## Task item
Show every line of the material that follows in which the word "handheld" occurs.

_ _ _ _ _ _ _

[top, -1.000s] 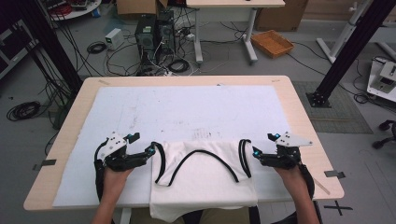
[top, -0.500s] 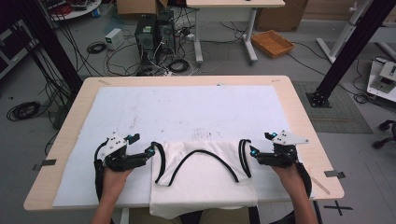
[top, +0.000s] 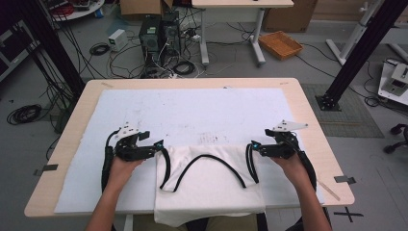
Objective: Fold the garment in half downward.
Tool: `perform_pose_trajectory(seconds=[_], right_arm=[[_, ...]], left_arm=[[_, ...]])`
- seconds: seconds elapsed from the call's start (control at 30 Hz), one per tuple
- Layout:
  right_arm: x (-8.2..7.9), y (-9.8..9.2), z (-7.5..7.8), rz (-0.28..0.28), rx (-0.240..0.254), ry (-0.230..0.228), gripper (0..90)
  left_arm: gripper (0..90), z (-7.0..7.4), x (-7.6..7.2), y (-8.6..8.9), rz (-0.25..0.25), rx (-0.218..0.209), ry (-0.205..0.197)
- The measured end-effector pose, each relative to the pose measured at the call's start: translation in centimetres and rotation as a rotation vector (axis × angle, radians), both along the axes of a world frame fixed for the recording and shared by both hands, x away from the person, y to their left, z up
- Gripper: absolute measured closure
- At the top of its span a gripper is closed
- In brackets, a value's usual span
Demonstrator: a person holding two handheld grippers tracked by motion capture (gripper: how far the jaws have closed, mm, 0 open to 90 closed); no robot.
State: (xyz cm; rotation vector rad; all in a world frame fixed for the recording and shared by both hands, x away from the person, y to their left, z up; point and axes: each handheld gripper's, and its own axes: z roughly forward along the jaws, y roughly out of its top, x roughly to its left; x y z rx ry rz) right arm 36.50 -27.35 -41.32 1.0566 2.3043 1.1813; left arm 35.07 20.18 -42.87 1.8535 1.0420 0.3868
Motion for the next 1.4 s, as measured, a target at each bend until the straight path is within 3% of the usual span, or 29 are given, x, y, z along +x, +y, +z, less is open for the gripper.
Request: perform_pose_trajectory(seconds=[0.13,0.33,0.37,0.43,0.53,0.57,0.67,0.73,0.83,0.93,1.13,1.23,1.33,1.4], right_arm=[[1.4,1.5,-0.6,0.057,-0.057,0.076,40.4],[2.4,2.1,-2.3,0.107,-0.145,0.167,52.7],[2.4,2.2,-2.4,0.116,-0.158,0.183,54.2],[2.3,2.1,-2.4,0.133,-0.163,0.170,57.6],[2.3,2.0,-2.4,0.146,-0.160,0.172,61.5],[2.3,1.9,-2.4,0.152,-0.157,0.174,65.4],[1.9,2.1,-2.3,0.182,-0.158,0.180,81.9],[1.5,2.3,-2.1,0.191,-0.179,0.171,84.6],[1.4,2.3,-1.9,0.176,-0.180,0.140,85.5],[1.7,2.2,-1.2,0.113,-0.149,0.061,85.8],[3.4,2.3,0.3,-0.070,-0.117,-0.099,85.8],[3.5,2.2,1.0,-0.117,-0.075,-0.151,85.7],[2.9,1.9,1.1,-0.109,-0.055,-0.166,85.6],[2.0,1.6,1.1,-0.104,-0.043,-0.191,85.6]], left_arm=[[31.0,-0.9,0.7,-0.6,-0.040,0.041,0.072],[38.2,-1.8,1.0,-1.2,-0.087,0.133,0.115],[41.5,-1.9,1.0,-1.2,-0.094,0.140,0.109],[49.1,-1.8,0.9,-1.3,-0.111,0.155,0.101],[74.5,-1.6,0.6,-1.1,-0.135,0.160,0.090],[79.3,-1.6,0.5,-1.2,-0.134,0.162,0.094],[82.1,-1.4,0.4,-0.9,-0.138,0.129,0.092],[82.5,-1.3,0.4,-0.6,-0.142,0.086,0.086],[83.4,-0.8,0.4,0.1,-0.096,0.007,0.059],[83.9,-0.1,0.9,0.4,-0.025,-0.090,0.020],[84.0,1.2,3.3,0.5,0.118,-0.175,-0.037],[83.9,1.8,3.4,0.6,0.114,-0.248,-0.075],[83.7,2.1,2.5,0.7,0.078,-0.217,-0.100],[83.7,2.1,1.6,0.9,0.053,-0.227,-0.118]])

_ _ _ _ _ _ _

## Expected answer
Demonstrator: a person holding two handheld grippers tracked by motion capture (gripper: how far the jaws have closed, mm, 0 open to 90 closed); no robot.
State: (xyz cm; rotation vector rad; all in a world frame fixed for the recording and shared by both hands, x away from the person, y to their left, z up; point and axes: each handheld gripper's, and its own axes: z roughly forward along the jaws, y roughly out of its top, x roughly to its left; x y z rx ry rz) right arm 36.50 -27.35 -41.32 1.0566 2.3043 1.1813; left arm 35.07 20.18 -42.87 1.8535 1.0420 0.3868

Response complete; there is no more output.